== Task objective ==
Only the lines that hold "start" should be in the answer, each copied from the data below.

=== Begin Enclosure ===

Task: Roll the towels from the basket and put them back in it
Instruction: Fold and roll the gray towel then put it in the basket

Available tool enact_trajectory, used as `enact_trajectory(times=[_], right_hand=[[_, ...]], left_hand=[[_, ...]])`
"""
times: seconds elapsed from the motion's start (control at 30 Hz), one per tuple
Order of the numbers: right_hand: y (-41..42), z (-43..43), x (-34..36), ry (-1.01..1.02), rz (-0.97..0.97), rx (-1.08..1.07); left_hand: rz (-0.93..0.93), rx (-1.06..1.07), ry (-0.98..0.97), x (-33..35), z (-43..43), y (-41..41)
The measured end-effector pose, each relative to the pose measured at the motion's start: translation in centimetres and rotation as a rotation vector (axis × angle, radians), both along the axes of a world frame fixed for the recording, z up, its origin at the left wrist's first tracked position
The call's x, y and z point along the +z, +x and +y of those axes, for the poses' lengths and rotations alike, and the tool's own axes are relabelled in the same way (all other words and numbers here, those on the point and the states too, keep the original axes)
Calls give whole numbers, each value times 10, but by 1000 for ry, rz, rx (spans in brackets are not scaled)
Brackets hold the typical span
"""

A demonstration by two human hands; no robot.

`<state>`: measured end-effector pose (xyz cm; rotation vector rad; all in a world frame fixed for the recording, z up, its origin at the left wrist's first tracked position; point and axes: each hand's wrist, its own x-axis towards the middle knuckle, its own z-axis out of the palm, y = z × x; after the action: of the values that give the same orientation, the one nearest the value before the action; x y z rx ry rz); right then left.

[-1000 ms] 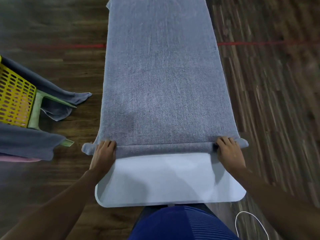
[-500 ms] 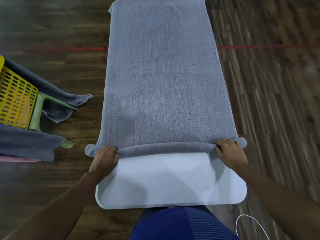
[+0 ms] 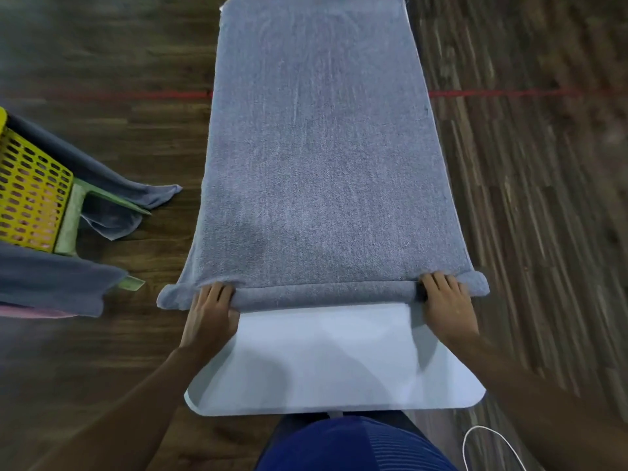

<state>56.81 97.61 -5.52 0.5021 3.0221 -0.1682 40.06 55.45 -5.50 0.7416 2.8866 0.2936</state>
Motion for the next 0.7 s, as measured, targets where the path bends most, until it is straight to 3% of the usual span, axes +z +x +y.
enact_trajectory(times=[0.23, 0.53, 0.63, 0.7], right_hand=[[-3, 4, 1, -67, -21, -1], [-21, 18, 14, -133, -227, -40], [-26, 21, 8, -106, -197, -46], [-24, 21, 2, -71, -71, -15]], left_hand=[[-35, 59, -5, 2, 5, -4], [-245, 87, -95, 4, 5, -33], [-122, 94, -62, 6, 8, -36], [-11, 79, -8, 3, 10, -35]])
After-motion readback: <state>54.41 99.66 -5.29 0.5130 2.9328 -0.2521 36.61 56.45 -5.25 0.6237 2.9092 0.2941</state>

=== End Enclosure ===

== Response ==
times: seconds elapsed from the motion's start (control at 30 Hz), one per tuple
The measured end-effector pose, each relative to the pose measured at the motion's start: translation in centimetres and rotation as a rotation vector (axis × angle, radians), both along the axes of a world frame fixed for the recording, z up, its origin at the left wrist's first tracked position

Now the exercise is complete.